» Task requirements
Pull each line containing "block" out of the data and copy it.

#### Information supplied ####

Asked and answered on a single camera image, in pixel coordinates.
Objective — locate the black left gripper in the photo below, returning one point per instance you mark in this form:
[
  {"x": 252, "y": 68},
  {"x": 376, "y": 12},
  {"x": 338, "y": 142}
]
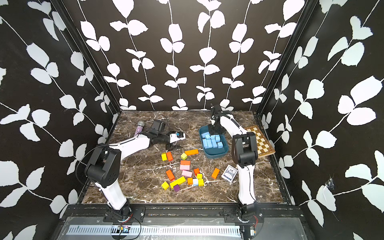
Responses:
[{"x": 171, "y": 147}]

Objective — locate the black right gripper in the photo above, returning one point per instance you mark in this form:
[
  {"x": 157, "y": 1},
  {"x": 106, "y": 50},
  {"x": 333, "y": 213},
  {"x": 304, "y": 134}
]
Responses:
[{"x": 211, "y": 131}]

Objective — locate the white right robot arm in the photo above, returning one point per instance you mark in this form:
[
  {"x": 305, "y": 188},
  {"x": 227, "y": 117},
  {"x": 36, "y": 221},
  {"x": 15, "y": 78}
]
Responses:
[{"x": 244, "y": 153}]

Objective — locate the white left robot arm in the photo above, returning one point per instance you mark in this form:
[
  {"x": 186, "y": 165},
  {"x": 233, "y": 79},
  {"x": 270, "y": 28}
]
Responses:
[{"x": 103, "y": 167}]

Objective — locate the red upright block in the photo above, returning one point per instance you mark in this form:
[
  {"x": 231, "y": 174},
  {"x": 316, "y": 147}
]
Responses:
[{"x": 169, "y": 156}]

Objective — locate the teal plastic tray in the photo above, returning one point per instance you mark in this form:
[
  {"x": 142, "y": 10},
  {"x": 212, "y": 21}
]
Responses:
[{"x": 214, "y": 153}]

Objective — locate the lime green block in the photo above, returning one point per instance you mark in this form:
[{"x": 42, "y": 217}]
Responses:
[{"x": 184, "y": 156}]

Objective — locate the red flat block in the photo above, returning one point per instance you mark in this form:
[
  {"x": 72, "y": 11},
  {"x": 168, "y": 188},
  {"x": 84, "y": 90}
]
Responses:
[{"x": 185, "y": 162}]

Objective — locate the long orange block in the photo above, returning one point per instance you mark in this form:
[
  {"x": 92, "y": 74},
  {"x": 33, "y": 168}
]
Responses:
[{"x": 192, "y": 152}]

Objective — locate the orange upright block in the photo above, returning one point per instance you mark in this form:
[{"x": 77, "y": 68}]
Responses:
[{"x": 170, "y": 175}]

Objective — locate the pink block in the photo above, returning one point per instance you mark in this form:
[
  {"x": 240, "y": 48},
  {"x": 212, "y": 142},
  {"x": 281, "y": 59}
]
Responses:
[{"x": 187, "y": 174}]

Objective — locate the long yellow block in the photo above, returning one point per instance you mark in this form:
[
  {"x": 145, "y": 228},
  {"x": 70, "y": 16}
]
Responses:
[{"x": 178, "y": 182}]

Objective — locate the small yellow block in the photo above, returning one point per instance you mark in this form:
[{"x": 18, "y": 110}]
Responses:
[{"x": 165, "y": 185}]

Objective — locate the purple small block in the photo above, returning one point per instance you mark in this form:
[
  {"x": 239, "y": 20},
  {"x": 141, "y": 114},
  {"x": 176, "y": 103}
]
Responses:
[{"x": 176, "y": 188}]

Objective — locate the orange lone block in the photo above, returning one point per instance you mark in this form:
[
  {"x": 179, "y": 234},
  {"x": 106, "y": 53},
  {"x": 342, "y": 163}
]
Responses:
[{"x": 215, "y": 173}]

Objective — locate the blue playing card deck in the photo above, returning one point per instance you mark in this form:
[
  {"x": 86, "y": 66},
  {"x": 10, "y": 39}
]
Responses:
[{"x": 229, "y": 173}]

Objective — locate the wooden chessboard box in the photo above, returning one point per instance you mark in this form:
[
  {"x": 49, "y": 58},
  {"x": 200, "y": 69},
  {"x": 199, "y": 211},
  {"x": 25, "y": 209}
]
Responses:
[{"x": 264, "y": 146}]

####
#### Information supplied ####

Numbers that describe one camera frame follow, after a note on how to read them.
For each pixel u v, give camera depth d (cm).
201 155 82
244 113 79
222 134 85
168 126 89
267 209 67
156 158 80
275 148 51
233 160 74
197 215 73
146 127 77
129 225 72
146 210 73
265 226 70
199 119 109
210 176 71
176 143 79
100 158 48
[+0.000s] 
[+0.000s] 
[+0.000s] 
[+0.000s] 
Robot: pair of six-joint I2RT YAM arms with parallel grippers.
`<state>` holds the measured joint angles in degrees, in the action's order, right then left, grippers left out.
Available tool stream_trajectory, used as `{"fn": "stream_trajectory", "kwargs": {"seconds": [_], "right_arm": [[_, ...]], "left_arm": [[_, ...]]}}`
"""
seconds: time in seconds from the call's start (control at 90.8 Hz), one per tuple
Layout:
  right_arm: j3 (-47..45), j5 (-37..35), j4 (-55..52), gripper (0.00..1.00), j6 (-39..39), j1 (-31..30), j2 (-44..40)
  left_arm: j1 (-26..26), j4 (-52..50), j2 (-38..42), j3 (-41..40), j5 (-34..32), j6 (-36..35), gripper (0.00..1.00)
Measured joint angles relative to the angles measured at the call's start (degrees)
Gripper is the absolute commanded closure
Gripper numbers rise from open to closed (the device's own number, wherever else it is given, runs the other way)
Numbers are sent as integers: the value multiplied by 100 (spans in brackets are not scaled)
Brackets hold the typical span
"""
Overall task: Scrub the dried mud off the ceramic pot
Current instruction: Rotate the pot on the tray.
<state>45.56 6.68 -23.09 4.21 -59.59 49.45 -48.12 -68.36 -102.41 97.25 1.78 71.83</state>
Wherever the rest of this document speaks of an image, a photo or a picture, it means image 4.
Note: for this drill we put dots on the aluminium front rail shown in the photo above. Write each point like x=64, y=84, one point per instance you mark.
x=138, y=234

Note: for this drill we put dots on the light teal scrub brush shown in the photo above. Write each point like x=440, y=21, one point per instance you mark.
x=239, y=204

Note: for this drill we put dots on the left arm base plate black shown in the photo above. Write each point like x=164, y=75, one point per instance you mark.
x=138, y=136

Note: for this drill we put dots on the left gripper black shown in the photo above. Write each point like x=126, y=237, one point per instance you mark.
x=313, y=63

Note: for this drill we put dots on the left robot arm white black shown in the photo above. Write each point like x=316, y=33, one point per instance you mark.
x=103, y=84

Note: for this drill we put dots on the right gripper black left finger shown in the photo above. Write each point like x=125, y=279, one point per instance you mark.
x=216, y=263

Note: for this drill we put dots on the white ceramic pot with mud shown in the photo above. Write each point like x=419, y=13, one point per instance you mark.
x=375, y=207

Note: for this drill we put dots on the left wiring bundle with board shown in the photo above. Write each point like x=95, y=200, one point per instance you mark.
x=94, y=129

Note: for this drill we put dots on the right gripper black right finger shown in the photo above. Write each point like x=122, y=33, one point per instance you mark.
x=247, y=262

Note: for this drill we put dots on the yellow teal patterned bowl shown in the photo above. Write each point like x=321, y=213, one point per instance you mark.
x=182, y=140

####

» Result of this exercise
Objective — locate the red upright block in the photo above, returning one point per instance you mark in this form:
Objective — locate the lime green block in the photo above, returning one point per instance you mark in this form:
Objective — locate the red flat block in the photo above, returning one point per instance you mark in this form:
Objective — locate the long orange block in the photo above, returning one point per instance you mark in this form:
Objective — locate the orange upright block in the photo above, returning one point per instance you mark in this form:
Objective — locate the pink block in the photo above, returning one point per instance you mark in this form:
Objective — locate the long yellow block in the photo above, returning one point per instance you mark in this form:
Objective — locate the small yellow block in the photo above, returning one point per instance you mark in this form:
Objective — locate the purple small block in the photo above, returning one point per instance you mark in this form:
Objective — locate the orange lone block in the photo above, returning one point per instance you mark in this form:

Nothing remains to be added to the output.